Hello and welcome to the final preview for our upcoming show, Spotlight Series: The Prepared Piano coming up NEXT SUNDAY!! For this week, we got a chance to interview one of the composers, Lukáš Janata.



Janata, Tin Yi Chelsea, and Leah overlapped in conservatory thus bringing this collaboration into existence! Since graduating from the conservatory, Janata has been commissioned by the San Francisco Symphony, Orchestra of St. Luke’s, Alarm Will Sound, Cantori New York, Friction Quartet, and the Janáček Philharmonic Ostrava. He is now  a doctoral researcher at the University of California, Santa Cruz, where he investigates how creativity activates empathetic mechanisms in the brain. He teaches at The Walden School and the San Francisco Conservatory of Music Pre-College, where he also directs the Collegium chorus.



How would you describe your compositional style? Inspirations? Is there anything specific that drew you to the sonic world of extended technique?


My composition process has always been evolving—in fact, that is how I understand myself as an artist. It's a never-ending process: once it stops evolving, I ask, where is the curiosity, where is the playfulness? Then I need to move away and make space for the ever-curious!

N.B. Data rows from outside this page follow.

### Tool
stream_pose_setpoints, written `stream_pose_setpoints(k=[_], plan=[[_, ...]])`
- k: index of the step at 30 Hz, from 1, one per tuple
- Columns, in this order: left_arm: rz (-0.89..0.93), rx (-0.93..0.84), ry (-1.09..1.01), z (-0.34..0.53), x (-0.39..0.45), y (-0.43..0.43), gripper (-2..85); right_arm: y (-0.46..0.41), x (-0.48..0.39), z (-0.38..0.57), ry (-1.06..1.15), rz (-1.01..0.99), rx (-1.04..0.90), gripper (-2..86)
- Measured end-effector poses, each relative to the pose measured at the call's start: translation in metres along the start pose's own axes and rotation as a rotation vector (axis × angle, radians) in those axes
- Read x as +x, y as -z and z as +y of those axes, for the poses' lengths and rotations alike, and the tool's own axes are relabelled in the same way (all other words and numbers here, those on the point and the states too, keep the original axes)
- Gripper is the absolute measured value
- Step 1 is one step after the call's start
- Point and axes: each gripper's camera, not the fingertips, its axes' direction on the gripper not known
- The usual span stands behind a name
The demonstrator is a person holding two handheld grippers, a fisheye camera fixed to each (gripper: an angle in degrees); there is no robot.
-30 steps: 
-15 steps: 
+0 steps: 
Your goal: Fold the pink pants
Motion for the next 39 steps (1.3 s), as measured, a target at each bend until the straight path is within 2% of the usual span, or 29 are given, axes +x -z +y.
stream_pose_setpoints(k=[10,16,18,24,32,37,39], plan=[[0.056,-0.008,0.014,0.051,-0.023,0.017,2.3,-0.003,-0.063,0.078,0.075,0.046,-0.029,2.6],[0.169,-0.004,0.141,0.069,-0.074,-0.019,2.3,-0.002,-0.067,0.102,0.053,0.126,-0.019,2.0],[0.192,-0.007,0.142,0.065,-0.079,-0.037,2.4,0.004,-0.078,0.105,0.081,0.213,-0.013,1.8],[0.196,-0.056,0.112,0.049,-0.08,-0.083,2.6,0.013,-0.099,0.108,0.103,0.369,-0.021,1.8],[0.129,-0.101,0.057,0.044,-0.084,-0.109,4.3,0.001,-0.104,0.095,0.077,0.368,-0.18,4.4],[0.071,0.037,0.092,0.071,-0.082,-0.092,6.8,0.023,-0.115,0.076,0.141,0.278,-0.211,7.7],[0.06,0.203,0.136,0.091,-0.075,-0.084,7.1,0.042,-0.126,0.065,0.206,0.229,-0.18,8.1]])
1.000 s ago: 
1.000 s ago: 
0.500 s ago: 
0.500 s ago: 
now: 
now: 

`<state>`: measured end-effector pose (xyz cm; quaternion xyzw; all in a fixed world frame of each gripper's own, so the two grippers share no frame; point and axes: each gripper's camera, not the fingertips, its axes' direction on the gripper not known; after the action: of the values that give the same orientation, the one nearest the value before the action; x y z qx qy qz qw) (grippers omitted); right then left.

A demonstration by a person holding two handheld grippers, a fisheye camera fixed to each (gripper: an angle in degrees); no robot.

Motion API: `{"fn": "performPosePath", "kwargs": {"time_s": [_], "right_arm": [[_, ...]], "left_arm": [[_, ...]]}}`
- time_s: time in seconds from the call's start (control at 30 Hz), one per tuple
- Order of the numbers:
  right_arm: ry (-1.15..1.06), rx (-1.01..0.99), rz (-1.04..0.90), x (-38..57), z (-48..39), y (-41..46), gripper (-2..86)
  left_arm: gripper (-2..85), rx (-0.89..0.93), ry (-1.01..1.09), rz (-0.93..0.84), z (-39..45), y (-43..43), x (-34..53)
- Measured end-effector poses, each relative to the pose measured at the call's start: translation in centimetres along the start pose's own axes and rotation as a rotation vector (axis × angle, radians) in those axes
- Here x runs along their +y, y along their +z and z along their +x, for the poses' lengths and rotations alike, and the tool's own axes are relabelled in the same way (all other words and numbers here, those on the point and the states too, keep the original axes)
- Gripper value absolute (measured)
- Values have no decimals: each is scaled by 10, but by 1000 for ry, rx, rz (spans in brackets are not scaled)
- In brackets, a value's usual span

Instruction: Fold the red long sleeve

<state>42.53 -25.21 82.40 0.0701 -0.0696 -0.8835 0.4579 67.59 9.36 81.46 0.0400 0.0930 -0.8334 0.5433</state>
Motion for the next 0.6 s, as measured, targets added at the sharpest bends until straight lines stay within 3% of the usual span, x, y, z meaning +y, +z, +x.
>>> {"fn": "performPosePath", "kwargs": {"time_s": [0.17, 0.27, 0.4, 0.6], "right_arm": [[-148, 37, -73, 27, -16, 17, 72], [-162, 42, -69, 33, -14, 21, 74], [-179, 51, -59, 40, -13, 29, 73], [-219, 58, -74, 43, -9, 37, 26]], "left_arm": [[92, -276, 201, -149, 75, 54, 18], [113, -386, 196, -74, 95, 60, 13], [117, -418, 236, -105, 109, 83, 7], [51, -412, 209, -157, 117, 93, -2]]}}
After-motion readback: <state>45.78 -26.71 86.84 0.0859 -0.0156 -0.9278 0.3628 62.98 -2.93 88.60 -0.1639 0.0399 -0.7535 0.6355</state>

Recently, my work has evolved in the realm of process. Not necessarily through the lens of strict compositional process techniques, but by understanding music as a process that transcends the framework of viewing a piece of music as a static artefact. The process, which I like to call a magical triangle, is integral to the perception, production, and reception of any aesthetic artefact, and understanding that every participant has as much agency as the creator is a powerful concept that I still keep unraveling—


As a doctoral researcher at UC Santa Cruz, I ask questions about how creativity can inspire empathetic mechanisms in the brain through the lens of music cognition. As a board member of the Bay-Area nonprofit The Resonance Project, we investigate music's role in conflict mediation designs. My research in recent years led me to re-frame my understanding of what it means to compose, and how humans—as the only species—naturally have the unique tendency (and need) for musical connection, affect, entrainment, and synchrony.


Prague Conservatoire
Prague Conservatoire

To give a closer idea when it comes to my specific frameworks of inspiration and background: I grew up singing in a children's choir, playing in progressive metal and swing orchestras, and playing funk and jazz while studying within the Brahms/Dvořák-heritage school of thought at the Prague Conservatoire. I realized that it is only natural—in light of my earlier-mentioned conviction to evolve and grow—to seek guidance and sources of inspiration very much away from any comfort zone, away from home.



I keep getting asked about composers I like, and while this is an extremely difficult question for me, time over time these are a few influential creative figures in my life just within the Western musical tradition: spanning from the beautiful Byzantine chants of Kassia, Dufay's clausulas, Ockeghem's and Gesualdo's imagination and emotion through harmonic propelling and spatialization, J.S. Bach's and J.D. Zelenka's sense of affect through architecture and contrapuntal motion, Beethoven's late chamber works, and the shift to the early Romantic era expressed through Lieder from multiple composers, including R. Schumann.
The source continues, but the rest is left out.